Lampung Tengah, Bangkitnusantara.com – Beberapa orang warga Kampung Karang Jawa, Kecamatan Anak Ratuaji, Lampung Tengah, kembali di panggil penyidik Unit III Tipikor Sat Reskrim Polres setempat, untuk kembali dimintai keterangannya terkait dugaan kasus pungli Bantuan Presiden Untuk Masyarakat (BPUM) bagi pelaku Usaha Mikro Kecil Menengah (UMKM) yang dilakukan aparat Kampung setempat.
“Pemeriksaan malam ini adalah yang kedua kalinya, dimana pada pemeriksaan awal pada hari Jum’at 6 November kemarin, namun saat pemeriksaan baru berjalan 4 orang saksi, pemeriksaan di hentikan dikarenakan mati lampu,” ungkap Budi, usai diperiksa penyidik Polres Lamteng, Sabtu (7/11) malam.

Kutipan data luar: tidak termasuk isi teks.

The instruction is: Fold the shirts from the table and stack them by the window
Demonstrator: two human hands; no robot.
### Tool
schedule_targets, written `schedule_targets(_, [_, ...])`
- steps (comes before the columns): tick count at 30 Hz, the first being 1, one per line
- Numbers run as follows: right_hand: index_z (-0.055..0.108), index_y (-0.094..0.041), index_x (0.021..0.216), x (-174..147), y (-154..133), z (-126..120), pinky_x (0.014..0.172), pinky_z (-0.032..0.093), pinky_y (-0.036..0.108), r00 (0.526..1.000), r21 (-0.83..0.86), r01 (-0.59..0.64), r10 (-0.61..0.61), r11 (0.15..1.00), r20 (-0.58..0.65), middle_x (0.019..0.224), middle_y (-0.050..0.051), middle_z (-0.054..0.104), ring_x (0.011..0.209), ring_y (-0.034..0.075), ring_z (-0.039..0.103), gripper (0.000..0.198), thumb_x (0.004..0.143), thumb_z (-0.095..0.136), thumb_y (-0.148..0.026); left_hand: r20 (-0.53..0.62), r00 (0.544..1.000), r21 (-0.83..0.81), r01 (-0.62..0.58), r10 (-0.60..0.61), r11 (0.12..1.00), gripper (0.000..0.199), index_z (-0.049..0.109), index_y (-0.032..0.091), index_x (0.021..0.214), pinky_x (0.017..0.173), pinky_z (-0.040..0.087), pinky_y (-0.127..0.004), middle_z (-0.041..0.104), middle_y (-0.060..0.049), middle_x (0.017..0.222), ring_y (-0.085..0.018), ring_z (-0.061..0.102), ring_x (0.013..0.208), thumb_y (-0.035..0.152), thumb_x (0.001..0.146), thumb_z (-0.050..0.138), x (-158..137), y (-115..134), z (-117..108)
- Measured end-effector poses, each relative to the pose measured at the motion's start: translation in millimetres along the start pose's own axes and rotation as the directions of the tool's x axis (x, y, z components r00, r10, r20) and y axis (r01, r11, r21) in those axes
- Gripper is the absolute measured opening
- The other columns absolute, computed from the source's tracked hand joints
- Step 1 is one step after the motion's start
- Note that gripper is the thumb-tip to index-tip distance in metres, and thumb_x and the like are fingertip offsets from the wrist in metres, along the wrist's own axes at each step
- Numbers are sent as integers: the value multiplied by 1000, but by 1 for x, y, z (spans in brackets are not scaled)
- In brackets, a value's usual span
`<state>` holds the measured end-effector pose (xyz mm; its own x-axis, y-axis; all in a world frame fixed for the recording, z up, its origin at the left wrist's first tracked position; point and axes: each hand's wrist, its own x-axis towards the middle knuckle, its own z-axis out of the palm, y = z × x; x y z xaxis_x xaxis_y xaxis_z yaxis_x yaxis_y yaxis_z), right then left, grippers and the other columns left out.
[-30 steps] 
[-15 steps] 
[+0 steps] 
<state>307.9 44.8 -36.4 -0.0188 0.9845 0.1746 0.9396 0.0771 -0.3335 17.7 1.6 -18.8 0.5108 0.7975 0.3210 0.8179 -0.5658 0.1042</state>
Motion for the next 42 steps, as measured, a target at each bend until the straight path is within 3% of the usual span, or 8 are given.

Menurutnya, dalam proses penyelidikan tadi, pihak penyidik menanyakan bagaimana kronologis pungli yang dilakukan aparatur kampung tersebut bisa terjadi, dan dari hasil penyidikan, pihak penyidik meminta untuk menunjukkan alat bukti pendukung agar proses penyelidikan dapat ditingkatkan ke proses penyidikan selanjutnya.
Selain itu menurutnya, dimana semua saksi yang dimendapat panggilan dari penyidik Sat reskrim Polres Lamteng, dan yang diperiksa semuanya ada 7 orang termasuk dirinya. Dimana semua saksi yang di panggil adalah warga yang menerima bantuan BPUM UMKM dikampung Karang Jawa, yang bantuan tersebut dipotong oleh aparat kampung, dengan nilai potongan berpariasi, mulai dari Rp.400 hingga mencapai Rp.1.400 ribu per orang.
“Kami berharap pihak dengan adanya proses penyelidikan ini, akan ada kelanjutannya, dan ada hasilnya. Semoga saja terlapor (Aparat kampung) juga di panggil untuk di proses,” ujar Budi.
Saat awak media mencoba meminta keterangan kepada penyidik Polres Lamteng, terkait pemeriksaan tersebut, salah satu penyidik yang kami konfirmasi enggan berkomentar, dan meminta kami untuk langsung konfirmasi ke Kasat Reskrim, AKP. Yuda Wiranegara.
“Waduh, kami tidak ada wewenang untuk memberikan keterangan. Langsung sama Kasat aja ,” ujar salah satu penyidik.